Dear Lord, what is going on?  All of these families love you and serve you.  Why do  these things happen to your people?    And what seems most unfair is that they are all children!

The thing I have learned since becoming a mother is that the one sure way to pierce the heart of a parent to to have harm done to their child.  Seeing your child hurt takes the reaction beyond mere sympathy or an emotional response and turns it quite literally into a gut-wrenching, physical pain.  
I can truly say that my understanding of love deepened a hundred-fold when I had children.  
I am not saying that the love for parents, for siblings, or even for spouse is somehow less, but it is certainly different. 
As a mother I can truly say that I would lay down my life for one of my children!

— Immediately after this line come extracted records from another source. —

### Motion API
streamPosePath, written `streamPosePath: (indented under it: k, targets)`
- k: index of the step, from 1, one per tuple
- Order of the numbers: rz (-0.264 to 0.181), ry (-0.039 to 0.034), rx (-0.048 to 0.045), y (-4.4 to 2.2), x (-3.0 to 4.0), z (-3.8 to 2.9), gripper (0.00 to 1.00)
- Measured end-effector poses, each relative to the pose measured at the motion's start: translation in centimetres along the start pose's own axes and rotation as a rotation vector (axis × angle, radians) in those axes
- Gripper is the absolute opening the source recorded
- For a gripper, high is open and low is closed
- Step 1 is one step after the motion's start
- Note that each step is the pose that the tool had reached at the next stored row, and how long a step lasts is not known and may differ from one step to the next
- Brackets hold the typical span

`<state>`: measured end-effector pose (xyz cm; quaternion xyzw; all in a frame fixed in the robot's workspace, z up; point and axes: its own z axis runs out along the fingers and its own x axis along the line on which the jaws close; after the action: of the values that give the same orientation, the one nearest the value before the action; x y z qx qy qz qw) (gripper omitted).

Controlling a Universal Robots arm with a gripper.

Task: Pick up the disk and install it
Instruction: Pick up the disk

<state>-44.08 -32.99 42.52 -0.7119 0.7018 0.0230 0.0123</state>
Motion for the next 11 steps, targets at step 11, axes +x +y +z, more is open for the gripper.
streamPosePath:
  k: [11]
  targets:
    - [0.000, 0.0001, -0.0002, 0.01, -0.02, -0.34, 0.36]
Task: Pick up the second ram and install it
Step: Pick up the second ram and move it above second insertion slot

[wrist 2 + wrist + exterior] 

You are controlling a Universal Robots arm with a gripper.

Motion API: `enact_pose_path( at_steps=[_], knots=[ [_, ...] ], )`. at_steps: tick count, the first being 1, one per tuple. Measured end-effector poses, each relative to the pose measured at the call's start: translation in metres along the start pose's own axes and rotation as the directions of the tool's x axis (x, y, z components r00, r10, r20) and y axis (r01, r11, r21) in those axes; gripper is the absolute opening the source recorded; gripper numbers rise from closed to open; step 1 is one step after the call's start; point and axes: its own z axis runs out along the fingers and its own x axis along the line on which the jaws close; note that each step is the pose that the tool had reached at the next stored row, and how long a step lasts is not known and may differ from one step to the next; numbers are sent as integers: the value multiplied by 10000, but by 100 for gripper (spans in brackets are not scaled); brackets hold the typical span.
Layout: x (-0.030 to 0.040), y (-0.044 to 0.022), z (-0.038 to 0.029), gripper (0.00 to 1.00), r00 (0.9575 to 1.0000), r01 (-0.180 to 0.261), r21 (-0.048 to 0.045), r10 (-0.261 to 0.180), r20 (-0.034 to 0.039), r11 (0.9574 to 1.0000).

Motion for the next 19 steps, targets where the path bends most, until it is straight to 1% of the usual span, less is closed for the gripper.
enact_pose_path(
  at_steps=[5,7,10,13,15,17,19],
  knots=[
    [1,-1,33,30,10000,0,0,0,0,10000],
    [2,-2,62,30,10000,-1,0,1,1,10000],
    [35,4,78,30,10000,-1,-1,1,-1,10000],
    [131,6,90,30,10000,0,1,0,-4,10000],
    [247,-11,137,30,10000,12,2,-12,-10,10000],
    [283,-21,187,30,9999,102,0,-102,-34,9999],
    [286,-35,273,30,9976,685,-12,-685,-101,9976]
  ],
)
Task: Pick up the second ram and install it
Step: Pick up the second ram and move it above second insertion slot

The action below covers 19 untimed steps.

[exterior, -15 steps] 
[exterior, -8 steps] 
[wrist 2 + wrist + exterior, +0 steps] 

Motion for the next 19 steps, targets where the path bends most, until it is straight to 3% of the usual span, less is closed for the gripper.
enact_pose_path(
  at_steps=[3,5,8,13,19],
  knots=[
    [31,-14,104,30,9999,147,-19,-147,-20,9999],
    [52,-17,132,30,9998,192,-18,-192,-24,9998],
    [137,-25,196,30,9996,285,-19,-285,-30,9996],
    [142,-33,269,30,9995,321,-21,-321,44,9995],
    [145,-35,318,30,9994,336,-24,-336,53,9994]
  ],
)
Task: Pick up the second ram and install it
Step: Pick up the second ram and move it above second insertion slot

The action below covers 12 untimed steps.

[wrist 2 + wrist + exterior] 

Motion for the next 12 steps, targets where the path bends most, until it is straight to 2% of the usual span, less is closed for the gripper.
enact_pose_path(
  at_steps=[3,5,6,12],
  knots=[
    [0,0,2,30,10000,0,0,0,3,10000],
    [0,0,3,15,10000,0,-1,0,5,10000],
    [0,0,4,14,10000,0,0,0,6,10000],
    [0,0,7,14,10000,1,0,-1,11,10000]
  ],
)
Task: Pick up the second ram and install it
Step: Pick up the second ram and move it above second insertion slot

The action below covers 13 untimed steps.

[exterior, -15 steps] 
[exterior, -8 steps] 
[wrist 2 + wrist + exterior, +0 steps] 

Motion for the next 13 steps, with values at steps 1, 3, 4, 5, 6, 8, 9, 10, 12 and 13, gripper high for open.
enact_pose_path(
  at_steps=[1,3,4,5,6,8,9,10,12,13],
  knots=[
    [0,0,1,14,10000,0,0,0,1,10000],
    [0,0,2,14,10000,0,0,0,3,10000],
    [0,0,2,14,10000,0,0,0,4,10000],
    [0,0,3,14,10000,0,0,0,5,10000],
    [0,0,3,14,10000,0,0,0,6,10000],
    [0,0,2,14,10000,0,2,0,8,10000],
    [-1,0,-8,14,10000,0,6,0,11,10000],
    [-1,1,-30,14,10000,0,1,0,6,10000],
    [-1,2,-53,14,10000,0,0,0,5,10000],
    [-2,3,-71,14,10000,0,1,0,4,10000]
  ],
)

And yet, that is exactly what God did for us. How deep the Father's love for us!  God calls himself our father over and over in the scripture, for he truly is our leader and protector. He also  likens his love for us to that of a mother, nurturing, kind, and life-giving. 

 In Isaiah 49 God is telling the prophet how he will raise his people up. How he will feed them and guide then and how he has compassion on his afflicted ones.   The prophet replies and says that "The Lord has forsaken me, the Lord has forgotten me." 
To which God utters some of the most beautiful promises in scripture, Isaiah 49:15-16,"
“Can a mother forget the baby at her breast 
   and have no compassion on the child she has borne? 
Though she may forget, 
   I will not forget you! 
16 See, I have engraved you on the palms of my hands; 
   your walls are ever before me. 

Oh what comfort I find here!  As much as we humanly love our children and ache for them, the Lord's covering of love over us is even more, deeper, stronger, everlasting, eternal, and oh, how much more potent!  For though we parents long to take our childrens hurts onto us, though we would be willing to do anything to remove their pain, we are, in our human state, helpless to do very much at all.  Would it be wrong to say that the depth of our pain during these times can serve as a reminder of how much God cares as well?  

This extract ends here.